Ainsi s'exprime Danièle Duteil, à propos de Jo(sette) Pellet, dans sa préface à Mékong mon amour, titre éminemment durassien.

Faut-il avoir vu le Mékong pour apprécier les haïkus, senryûs et autres petites notes que Jo a rapportés de son voyage au Laos?

Non, bien sûr. Mais pour ceux qui, un jour, ont vu ce fleuve, les êtres et les choses observées par Jo, dans ses reflets et dans son voisinage, transformées sous sa plume en syllabes comptées et précises, feront naître en eux quelques réminiscences de sa "lourde lente masse brune".

Jo prend le train, puis l'avion. A "Bangkok sous l'eau - prisonnière d'un îlot de béton", elle prend un autre aéronef et se demande:

"sait-il bien voler

ce jeune coucou à hélices?

fleur lao sur la queue"

Interrogation infondée, car ce coucou la mène à bon port, à Luang Prabang, où elle peut:

"traîner mes tongs

du Mékong à la Nam Khan -

tropiques hypnotiques"

Elle y rencontre:

"moines safran

sous un parapluie-parasol

prêts à tout"

semblables à ceux du pays thaï...

Elle évoque les étals d'un marché, un déjeuner en paix sur les rives du Mékong, un bonze endormi et cette image habituelle là-bas, qui ne peut manquer de surprendre ici:

"sourire radieux

d'un vieil homme assis par terre

sans dents ni chaussures"

La modernité trépidante:

"amazone lao

enfourchant sa moto

bébé en bandoulière"

côtoie le temps immobile:

"chaque jour

plus avare de mes gestes

langueur tropicale"

et s'empare même du fleuve:

"ronrons du moteur

dans le silence des flots

Mékong l'enchanteur"

et des temples:

"la nuit des 4x4

se garent dans les vats -

Hyundaï chez Bouddha"

Le recueil fourmille de ces contrastes improbables et de ces petits détails vrais, qui, à la manière des pixels d'une photo numérique, composent la fresque singulière de ce pays sans accès à la mer, comme la Suisse...

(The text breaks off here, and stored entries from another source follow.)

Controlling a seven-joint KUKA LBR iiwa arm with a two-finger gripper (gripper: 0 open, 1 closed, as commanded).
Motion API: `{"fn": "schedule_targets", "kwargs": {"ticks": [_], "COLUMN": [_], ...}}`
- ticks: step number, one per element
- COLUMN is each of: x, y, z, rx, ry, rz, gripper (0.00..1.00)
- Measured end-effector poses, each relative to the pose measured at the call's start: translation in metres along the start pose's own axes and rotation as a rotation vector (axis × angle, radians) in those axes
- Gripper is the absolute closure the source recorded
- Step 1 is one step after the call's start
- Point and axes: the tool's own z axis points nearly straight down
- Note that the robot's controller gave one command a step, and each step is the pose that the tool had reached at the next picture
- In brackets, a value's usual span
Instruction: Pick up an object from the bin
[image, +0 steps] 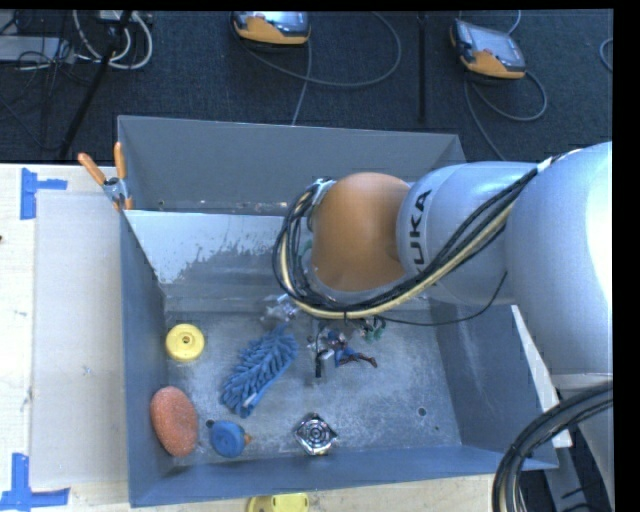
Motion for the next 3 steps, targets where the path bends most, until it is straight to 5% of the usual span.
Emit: {"fn": "schedule_targets", "kwargs": {"ticks": [1,2,3], "x": [-0.039,-0.039,-0.042], "y": [0.04,0.04,0.031], "z": [0.001,0.001,-0.132], "rx": [-0.002,-0.002,-0.001], "ry": [-0.003,-0.003,-0.004], "rz": [-0.201,-0.2,-0.242], "gripper": [1.0,1.0,1.0]}}
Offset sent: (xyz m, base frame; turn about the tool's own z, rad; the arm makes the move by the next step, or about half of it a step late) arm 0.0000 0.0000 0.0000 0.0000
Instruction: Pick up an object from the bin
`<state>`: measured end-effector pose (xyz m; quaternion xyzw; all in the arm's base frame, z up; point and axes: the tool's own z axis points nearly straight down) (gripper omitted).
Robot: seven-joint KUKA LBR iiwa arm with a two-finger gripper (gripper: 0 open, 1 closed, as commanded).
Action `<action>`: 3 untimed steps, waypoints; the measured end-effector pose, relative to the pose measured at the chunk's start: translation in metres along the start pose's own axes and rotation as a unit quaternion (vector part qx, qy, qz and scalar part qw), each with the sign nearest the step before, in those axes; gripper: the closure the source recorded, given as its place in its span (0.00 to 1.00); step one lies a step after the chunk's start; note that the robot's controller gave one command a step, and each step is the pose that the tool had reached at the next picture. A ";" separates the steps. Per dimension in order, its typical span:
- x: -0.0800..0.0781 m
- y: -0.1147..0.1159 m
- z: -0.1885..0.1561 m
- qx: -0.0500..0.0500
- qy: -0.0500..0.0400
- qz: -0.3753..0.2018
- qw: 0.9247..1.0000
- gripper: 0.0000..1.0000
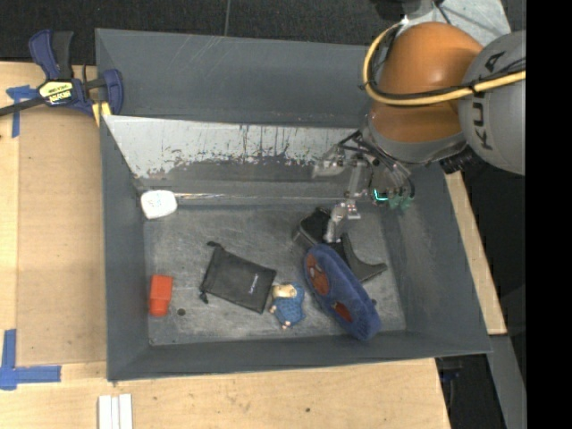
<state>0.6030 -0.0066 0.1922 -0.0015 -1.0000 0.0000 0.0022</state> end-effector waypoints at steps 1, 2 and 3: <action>-0.002 0.000 -0.005 0.000 -0.004 0.000 1.000 1.00; -0.005 0.039 -0.106 -0.001 -0.009 -0.012 1.000 1.00; -0.011 0.047 -0.218 0.000 -0.009 0.002 1.000 1.00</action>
Offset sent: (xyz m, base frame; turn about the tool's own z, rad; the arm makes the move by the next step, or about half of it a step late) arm 0.0000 0.0000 0.0000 0.0000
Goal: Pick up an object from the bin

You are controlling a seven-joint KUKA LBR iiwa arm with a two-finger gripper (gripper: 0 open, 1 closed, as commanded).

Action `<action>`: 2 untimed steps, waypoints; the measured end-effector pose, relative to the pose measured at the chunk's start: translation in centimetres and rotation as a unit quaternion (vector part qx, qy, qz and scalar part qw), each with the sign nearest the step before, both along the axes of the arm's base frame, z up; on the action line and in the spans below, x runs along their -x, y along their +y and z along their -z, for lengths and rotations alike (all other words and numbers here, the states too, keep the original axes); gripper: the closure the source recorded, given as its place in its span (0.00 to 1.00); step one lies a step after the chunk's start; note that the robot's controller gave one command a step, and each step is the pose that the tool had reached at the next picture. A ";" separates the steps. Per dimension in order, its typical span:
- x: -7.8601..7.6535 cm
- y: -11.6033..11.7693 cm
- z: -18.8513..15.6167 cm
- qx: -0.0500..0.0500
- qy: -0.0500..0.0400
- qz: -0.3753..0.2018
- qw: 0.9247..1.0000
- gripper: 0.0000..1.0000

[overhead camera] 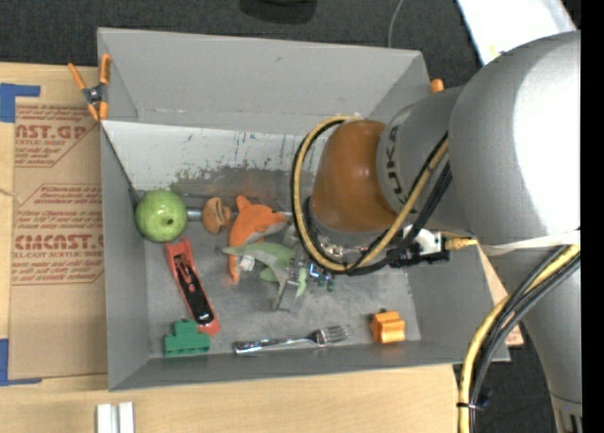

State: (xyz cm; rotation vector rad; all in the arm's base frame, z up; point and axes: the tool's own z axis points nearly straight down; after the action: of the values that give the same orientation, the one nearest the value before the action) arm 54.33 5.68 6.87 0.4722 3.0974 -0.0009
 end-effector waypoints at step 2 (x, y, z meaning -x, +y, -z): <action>-1.5 3.5 -0.2 -0.004 -0.006 0.064 0.998 1.00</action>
Offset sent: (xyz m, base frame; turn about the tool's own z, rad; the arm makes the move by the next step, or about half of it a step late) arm 0.0000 0.0000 0.0000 0.0000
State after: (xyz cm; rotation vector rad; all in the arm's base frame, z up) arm 55.83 9.21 7.07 0.6684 3.0499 0.0145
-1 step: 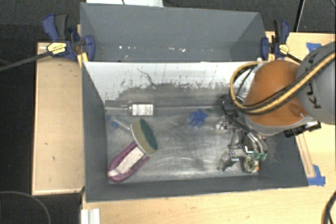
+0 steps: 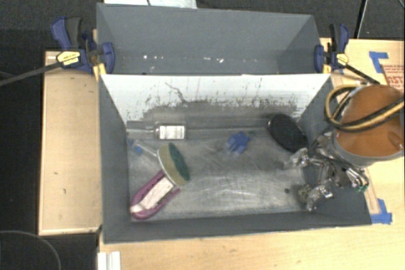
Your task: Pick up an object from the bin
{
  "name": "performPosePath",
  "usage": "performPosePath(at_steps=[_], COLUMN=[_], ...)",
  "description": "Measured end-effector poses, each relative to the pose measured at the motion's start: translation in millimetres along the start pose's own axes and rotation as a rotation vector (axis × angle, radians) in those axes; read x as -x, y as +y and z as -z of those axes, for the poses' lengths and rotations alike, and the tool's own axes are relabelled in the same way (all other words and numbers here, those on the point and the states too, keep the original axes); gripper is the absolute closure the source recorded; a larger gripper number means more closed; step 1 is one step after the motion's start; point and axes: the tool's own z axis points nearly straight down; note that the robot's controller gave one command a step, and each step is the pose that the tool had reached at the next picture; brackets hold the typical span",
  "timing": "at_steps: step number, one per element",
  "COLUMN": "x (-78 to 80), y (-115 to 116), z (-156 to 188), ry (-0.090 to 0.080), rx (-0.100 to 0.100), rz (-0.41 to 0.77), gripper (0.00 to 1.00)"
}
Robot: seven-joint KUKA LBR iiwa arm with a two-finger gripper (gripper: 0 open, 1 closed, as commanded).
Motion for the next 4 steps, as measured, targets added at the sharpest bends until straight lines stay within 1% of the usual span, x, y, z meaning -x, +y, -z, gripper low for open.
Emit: performPosePath(at_steps=[1,2,3,4], x=[-12.8,-10.5,-15.0,-12.4], y=[5,1,11,10], z=[28,27,2,1], ry=[-0.008,-0.008,-0.025,-0.02], rx=[-0.011,-0.009,-0.003,0.002], rz=[0.119,0.445,0.548,0.542], gripper=[0.0,0.0,0.0,0.0])
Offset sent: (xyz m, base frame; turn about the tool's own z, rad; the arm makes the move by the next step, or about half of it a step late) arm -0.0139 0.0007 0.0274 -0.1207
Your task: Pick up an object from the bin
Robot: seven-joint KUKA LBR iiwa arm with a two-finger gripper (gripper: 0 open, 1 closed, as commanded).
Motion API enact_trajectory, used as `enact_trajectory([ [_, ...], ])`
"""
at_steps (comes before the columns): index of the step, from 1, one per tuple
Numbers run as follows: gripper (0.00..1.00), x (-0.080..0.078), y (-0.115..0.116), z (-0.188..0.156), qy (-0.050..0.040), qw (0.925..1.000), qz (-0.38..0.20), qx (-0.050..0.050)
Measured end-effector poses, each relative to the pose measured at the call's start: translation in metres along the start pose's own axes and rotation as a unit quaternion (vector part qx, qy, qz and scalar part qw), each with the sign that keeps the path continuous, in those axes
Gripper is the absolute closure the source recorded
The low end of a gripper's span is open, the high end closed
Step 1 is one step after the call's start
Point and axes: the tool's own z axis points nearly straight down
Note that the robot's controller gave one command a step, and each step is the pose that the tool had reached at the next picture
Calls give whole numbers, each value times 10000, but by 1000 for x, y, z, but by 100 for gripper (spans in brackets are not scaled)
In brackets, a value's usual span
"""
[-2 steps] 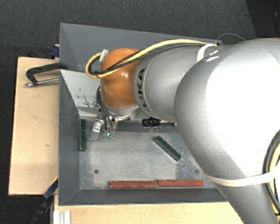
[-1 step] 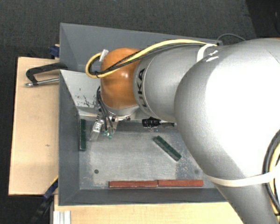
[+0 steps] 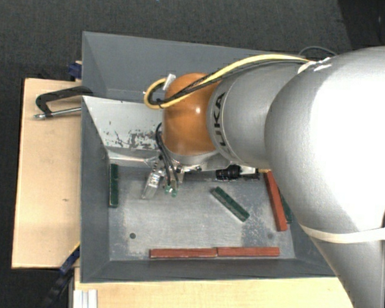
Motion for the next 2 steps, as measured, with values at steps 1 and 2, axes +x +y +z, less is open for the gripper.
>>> enact_trajectory([
  [1,100,-13,-46,2,2,10000,39,22],
  [2,100,29,-57,6,-13,9998,179,8],
])
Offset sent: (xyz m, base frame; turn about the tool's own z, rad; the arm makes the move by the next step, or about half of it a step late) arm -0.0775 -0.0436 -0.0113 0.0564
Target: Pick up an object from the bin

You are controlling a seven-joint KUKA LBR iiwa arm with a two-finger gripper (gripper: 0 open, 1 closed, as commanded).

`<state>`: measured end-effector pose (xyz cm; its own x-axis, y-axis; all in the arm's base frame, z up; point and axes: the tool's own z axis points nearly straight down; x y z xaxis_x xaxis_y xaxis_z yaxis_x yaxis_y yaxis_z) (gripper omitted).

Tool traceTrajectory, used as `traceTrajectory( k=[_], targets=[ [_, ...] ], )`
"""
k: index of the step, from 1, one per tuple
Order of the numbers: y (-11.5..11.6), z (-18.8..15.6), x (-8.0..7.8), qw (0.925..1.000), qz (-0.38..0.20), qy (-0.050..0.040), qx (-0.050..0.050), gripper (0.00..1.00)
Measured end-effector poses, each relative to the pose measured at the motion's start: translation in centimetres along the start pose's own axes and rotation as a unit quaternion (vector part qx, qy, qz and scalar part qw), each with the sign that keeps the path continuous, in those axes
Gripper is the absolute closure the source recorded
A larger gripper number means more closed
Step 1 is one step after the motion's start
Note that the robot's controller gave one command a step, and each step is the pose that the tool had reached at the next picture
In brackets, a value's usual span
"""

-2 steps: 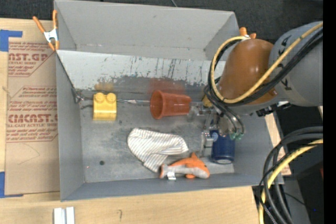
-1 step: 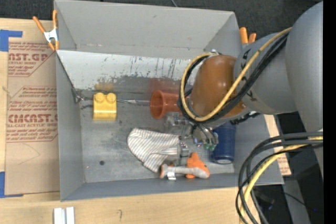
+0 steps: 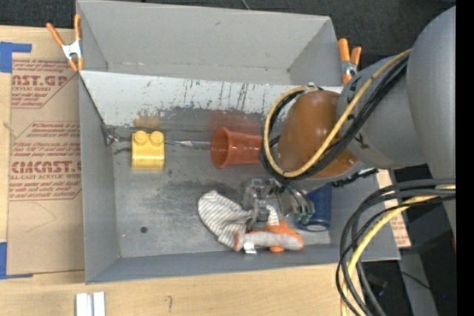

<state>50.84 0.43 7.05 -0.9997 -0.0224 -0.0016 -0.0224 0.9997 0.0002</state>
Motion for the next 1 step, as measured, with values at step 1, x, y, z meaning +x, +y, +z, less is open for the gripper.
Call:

Ce qui ne gâte rien au plaisir du lecteur, c'est l'humour de la voyageuse:

"mes mèches rouges

mettent en joie

un gentil fou

déjà joyeux"

En tous les cas, ce voyage lui aura laissé des traces indélébiles:

"hier encore à Vientiane

aujourd'hui dans le vignoble

suis-je la même?"

Les encres de Robert Gillouin, qui illustrent ce précieux recueil, font corps avec les mots vivants de Jo et le lecteur peut se demander s'il n'a pas été du voyage... C'est dire toute la puissance d'évocation qui peut émaner de ce recueil et qui parle donc à l'imagination non seulement par les mots, mais aussi par les dessins qui leur sont associés.